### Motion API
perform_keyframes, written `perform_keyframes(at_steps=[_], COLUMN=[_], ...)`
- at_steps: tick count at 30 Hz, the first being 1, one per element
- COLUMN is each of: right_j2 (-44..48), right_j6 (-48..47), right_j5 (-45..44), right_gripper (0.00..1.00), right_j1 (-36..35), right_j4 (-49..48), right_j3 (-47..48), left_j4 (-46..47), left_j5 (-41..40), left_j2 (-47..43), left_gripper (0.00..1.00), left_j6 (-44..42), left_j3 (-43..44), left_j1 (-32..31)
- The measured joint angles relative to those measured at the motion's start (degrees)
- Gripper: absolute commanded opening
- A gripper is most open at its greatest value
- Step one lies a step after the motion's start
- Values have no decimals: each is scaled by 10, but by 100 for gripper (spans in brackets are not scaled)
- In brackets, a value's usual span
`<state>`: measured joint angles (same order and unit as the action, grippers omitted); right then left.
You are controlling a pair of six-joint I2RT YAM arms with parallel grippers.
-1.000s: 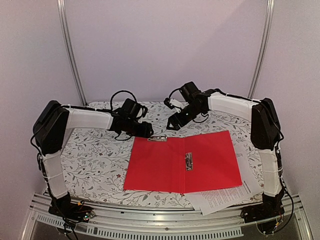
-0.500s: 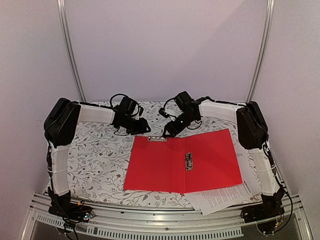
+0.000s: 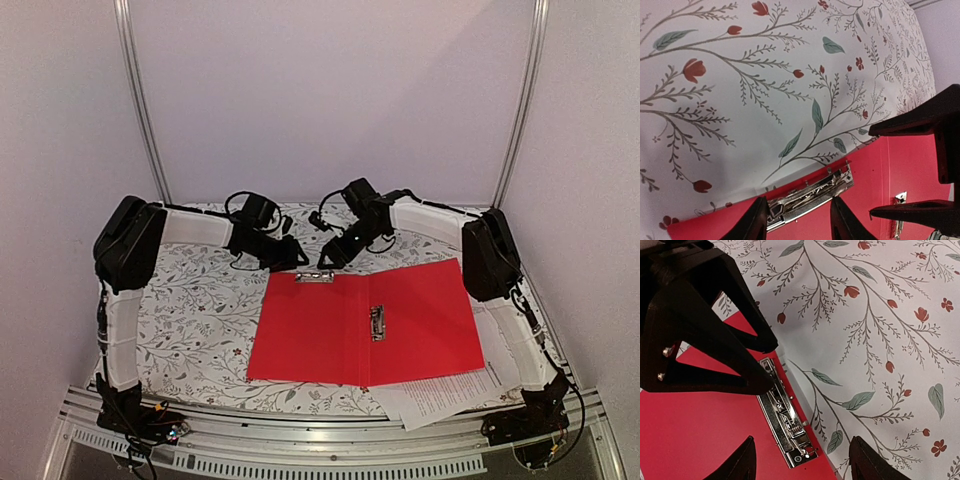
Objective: Put the files into the folder
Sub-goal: Hold the spring clip on the folder at the center of the board.
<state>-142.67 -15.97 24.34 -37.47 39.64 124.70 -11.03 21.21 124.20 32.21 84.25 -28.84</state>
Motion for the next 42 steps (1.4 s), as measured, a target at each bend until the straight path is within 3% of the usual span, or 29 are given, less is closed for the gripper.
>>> perform_keyframes(at_steps=[12,42], right_j2=[-31,-31], right_j6=[-21,-55], right_j5=[-4,-30], right_gripper=[62,61], right_j1=[0,1], right_j4=[68,101], right_j3=[33,33], left_j4=[0,32], left_j5=[10,28], left_j2=[23,35], left_gripper=[38,9], left_j6=[18,58], left_j3=[2,7], left_j1=[0,13])
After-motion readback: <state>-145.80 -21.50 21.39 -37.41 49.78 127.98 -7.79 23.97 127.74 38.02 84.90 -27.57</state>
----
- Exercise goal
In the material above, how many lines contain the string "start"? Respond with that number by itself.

- Answer for this exercise
2